Parmi les personnes célèbres qui en sont mortes figure un acteur de kabuki, Bandô Mitsugorô VIII (1906-1975). Celui-ci adorait le foie du tora fugu, le plus dangereux. Le jour de sa mort, il avait commandé quatre portions de fugu, bien que conscient du danger. À l’époque, les gourmets aimaient le déguster en sashimi, et préféraient le tremper dans de la sauce de soja agrémenté non de wasabi, mais de foie de fugu, une pratique interdite. Selon eux, les picotements dans la langue que cela procurait rendaient le saké encore plus délicieux. Bien que le cuisinier ait affirmé avoir rechigné à accepter la commande du célèbre acteur, il a été condamné à une peine de prison avec sursis pour homicide involontaire et non-respect du règlement municipal de Kyoto.
Shimonoseki, le port historique du fugu
Aujourd’hui, presque tous les cas d’intoxication sont causés par des cuisiniers amateurs. En effet, la préparation de ce poisson n'est strictement autorisé qu'aux personnes qualifiées, ayant obtenu une licence spéciale. Cependant, les conditions dans lesquelles un établissement peut servir du fugu étant déterminées par des règlements préfectoraux, de nombreuses voix s’élèvent en permanence pour demander une uniformisation dans tout le Japon des règles de préparation de ce poisson.
La ville de Shimonoseki, dans la préfecture de Yamaguchi, est l’une des plus connues pour le fugu. 80 % de ces spécimens pêchés au Japon ou produits par la pisciculture, pratiquée notamment dans la préfecture de Nagasaki, passent par Shimonoseki, où se concentrent les entreprises spécialisées dans sa préparation. Elles les débarrassent de leurs parties empoisonnées avant de les expédier dans tout le Japon.

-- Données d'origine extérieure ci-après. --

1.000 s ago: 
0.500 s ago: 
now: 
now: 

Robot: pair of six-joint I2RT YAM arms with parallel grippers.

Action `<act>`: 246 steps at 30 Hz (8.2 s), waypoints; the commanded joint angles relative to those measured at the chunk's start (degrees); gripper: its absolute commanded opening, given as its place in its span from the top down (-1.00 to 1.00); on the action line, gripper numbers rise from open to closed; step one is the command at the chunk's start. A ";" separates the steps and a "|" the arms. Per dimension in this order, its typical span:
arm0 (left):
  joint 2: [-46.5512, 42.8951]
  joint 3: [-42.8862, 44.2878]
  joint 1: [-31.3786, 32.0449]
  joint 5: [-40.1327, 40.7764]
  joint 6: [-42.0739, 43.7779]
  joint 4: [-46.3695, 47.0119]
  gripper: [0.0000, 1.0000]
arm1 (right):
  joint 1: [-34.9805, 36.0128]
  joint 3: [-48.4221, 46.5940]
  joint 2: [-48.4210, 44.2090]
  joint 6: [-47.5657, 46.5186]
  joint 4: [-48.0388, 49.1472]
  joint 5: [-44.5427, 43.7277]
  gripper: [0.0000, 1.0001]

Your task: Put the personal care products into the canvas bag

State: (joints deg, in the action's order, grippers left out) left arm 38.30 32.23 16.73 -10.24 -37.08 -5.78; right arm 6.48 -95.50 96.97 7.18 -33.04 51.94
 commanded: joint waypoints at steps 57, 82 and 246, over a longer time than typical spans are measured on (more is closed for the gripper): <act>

Selon Ueno Kenichirô, le PDG de « Fukunoseki », un restaurant de fugu de la préfecture de Yamaguchi, il n’y a eu aucun cas d’empoisonnement dans cette région depuis plusieurs dizaines d’années, car les critères en vigueur y sont très stricts. Les personnes qualifiées pour le préparer sont fières de savoir le faire en toute sécurité.
À Yamaguchi, on ne parle pas de fugu, mais de fuku. Fugu est l’homonyme d’un mot signifiant « invalide », fuku, celui de « bonheur », une association bien plus agréable.
Pouquoi Shimonoseki est-il devenu le « port du fuku » ? Situé à l’extrémité ouest de l’île de Honshû, l’île principale du Japon, la préfecture de Yamaguchi est bordée par trois mers, la mer du Japon, la mer de Chine orientale et la mer Intérieure. Autrefois connu sous le nom de Chôshû, cette région avait des contacts avec la Chine et la Corée, et a joué un rôle important à différentes époques de l’histoire japonaise, depuis le conflit des Heike jusqu’à la restauration de Meiji, au point d’être baptisée « Kyoto de l’Ouest ».
Itô Hirobumi, le premier homme à occuper le poste de Premier ministre du Japon après la restauration de Meiji, était originaire de Chôshû. À l’occasion d’un de ses retours au pays, il se rendit dans un restaurant de Shimonoseki. La mer était mauvaise ce jour-là, et l’établissement n’avait pu se procurer de bons poissons. Consciente du risque qu’elle prenait en bravant l’interdiction qui pesait sur le fugu, la patronne décida cependant d’en servir à cet illustre client, parce qu’à Yamaguchi, on savait comment le préparer.
Stupéfait par sa saveur exquise, Itô Hirobumi leva en 1888 l’interdiction et accorda la première autorisation de servir des plats de fuku à cet établissement, le Shunpanrô, le restaurant traditionnel japonais le plus cher de Shimonoseki. C’est au premier étage de cet établissement que fut signé en 1895 le traité de Shimonoseki, par Itô Hirobumi et Li Hongzhang, qui mis un terme à la guerre sino-japonaise.
Le fugu est apprécié depuis des millénaires
Le Classique des montagnes et des mers, un ouvrage rédigé dans la Chine des Qin, il y a 2 300 ans de cela, comprend un passage expliquant que l’ingestion de fugu est mortelle. Mais le poète Su Dongpo, actif à l’époque de la dynastie des Song du Nord (960-1127), a écrit plusieurs poèmes vantant son goût, montrant ainsi qu’en Chine également, ce poisson est apprécié depuis longtemps. Les autorités chinoises ont néanmoins interdit sa consommation et sa distribution en 1990. Cette interdiction a été levée il y a quelques années pour les entreprises ayant acquis un savoir-faire dans sa production et son traitement pour l’exportation, et il existe actuellement un regain d’intérêt pour lui.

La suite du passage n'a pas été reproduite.